Will it ever cool off?  Will the heat break before I break my leg in the cracks forming in my lawn?  We all know how important water is to maintaining a healthy lawn & landscape. However, with the vast majority of the state in extreme drought, the water supply has become so depleted that a large number of cities have begun rationing programs to conserve water. How do you know if your lawn is under drought stress? Symptoms include grass leaves turning a dull, bluish color; leaf blades rolling or folding; and footprints that remain in the grass after you walk across the lawn. Don’t panic, you can still keep your lawn & landscape in good condition with these helpful and common sense tips.

Water by the drop.  Using drip irrigation for flowerbeds, ground cover, vegetable gardens and container plants benefits not only the plants but your wallet, too! A drip system saves water by allowing you to target water at or near plan root zones. If you already have spray heads in place, you can use adapters to convert from spray to drip.

Replace that thirsty turf. Replacing little-used areas of your lawn with other types of landscaping and water-stingy plants will lower your outdoor watering needs.

Add some mulch to the mix. A three-to-four inch layer of mulch, like bark or wood chips, in flower beds or around trees and shrubs will help retain moisture and limit weed growth.

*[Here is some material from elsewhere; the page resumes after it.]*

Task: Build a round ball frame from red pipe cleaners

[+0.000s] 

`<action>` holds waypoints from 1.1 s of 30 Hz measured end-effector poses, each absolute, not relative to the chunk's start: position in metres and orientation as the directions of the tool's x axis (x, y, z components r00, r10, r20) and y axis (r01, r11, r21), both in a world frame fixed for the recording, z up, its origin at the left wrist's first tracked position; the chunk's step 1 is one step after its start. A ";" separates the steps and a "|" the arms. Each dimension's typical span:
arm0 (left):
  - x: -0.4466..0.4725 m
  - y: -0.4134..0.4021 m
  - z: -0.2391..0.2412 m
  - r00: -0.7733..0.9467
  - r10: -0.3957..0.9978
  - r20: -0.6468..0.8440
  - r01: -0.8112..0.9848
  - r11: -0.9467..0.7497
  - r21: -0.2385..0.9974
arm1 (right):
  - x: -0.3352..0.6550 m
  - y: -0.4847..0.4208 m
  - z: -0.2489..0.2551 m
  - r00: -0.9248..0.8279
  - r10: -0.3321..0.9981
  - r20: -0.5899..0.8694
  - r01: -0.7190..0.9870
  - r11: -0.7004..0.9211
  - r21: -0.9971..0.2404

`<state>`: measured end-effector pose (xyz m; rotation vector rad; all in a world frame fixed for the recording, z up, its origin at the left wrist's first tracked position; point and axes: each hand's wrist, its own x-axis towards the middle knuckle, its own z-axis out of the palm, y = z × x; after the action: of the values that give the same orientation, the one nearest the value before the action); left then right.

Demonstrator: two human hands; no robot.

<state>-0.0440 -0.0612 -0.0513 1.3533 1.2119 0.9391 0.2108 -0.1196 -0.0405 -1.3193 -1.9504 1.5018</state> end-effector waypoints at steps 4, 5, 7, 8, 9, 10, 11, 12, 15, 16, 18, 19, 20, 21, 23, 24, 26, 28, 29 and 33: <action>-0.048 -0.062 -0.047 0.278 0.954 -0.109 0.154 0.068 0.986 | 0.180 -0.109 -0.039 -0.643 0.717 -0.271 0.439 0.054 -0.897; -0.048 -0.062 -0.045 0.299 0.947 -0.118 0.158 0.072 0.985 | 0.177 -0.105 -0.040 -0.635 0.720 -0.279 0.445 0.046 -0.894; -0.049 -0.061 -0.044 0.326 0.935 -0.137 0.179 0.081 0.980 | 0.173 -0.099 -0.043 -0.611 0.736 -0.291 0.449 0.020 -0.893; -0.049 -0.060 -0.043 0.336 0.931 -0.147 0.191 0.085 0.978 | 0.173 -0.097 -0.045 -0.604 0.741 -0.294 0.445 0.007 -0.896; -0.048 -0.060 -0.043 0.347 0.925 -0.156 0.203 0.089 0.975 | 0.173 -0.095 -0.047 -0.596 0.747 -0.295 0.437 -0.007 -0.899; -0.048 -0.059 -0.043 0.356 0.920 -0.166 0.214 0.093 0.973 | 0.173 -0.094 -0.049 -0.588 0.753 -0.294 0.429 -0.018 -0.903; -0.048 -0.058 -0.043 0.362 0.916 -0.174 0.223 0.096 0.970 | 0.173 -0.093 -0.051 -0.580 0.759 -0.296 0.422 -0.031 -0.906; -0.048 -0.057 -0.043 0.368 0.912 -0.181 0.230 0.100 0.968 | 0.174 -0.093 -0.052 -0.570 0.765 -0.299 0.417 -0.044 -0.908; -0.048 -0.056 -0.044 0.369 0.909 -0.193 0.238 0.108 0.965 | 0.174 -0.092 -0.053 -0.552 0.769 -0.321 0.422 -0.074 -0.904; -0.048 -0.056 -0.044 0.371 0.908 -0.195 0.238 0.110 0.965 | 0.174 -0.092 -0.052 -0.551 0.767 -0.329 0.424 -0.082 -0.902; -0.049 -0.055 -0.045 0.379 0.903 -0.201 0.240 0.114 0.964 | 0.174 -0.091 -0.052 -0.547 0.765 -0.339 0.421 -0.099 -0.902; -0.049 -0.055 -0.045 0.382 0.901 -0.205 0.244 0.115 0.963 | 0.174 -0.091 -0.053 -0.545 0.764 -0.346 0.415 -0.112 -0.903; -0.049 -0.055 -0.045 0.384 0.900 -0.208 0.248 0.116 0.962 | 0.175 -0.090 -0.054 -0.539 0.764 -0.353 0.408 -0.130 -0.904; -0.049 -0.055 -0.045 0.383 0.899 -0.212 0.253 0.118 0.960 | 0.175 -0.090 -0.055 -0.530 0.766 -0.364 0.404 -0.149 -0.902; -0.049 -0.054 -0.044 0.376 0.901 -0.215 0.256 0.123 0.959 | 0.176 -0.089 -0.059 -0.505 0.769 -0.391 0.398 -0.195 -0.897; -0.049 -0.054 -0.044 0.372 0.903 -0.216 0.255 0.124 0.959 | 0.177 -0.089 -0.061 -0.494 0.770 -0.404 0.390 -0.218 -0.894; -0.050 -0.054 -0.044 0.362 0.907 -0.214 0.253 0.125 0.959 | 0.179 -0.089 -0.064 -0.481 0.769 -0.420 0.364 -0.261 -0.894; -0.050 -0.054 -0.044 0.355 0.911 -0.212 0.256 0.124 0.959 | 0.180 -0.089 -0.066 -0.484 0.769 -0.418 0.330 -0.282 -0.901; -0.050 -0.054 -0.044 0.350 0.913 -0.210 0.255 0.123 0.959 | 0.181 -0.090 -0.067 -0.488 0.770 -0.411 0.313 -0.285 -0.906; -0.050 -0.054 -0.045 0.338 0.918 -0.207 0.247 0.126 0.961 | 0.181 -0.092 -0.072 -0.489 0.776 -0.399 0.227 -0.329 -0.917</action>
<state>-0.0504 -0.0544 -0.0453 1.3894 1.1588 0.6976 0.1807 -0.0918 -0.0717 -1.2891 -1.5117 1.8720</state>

Grow native. Native and adapted plants thrive on less water, can take the Texas heat and are easier to maintain. Find more information at

Mow your grass often enough to remove no more than one-third of the leaf blade at any one time.

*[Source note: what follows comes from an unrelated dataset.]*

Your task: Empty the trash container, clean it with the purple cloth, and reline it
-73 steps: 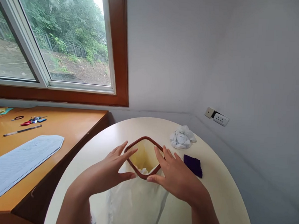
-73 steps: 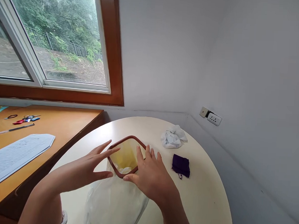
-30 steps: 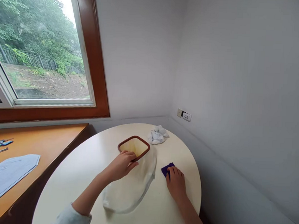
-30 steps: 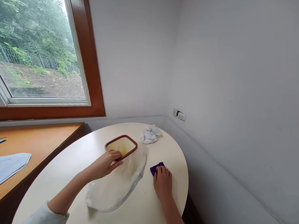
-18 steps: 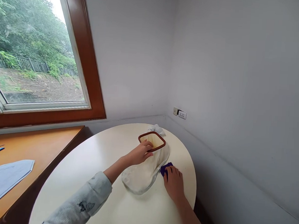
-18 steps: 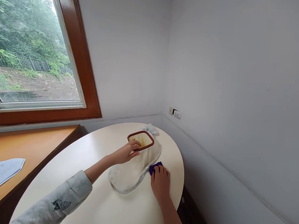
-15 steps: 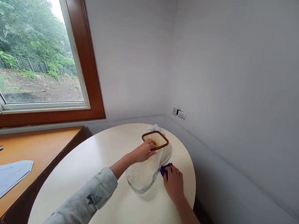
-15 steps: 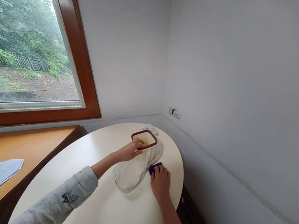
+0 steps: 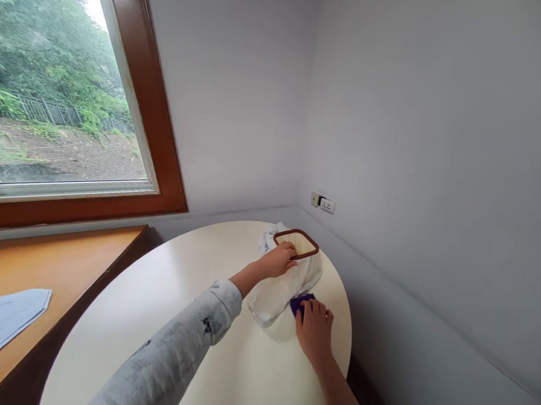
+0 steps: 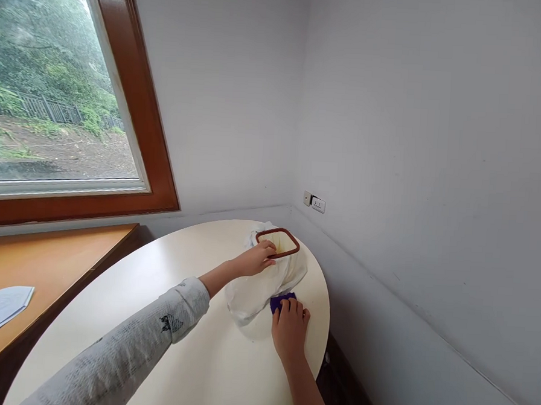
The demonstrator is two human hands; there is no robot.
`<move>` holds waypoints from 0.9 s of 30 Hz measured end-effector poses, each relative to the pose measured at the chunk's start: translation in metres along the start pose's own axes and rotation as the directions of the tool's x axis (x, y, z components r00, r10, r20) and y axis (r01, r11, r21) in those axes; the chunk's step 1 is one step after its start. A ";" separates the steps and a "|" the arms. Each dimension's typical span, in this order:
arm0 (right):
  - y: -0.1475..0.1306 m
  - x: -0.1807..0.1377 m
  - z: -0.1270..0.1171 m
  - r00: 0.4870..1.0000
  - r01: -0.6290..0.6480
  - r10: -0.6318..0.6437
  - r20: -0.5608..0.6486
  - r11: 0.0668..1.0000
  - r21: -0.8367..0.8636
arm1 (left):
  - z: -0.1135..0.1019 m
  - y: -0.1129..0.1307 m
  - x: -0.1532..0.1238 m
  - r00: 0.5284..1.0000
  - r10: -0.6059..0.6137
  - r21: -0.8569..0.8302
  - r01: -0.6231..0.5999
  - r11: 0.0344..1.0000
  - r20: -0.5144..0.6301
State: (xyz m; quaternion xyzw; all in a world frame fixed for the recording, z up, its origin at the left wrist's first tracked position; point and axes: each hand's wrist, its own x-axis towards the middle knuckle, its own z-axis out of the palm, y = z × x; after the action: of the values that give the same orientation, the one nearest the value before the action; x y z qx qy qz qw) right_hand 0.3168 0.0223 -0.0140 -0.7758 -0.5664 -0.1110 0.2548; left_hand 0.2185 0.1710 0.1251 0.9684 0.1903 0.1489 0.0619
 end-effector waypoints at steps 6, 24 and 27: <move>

Reduce the amount of fertilizer applied to keep nitrogen levels low.

Aeration of the lawn will significantly improve the efficiency of water moving into the soil surface.

Use a shower or fan type nozzle on your hose to evenly disperse the water.

Remember, it is better for the overall health of a lawn to water infrequently (when drought symptoms appear) but deeply enough to wet the soil to the recommended depth. This reduces disease, helps air to move to the plant roots, and conserves water.

Until next month, stay cool, and water wisely!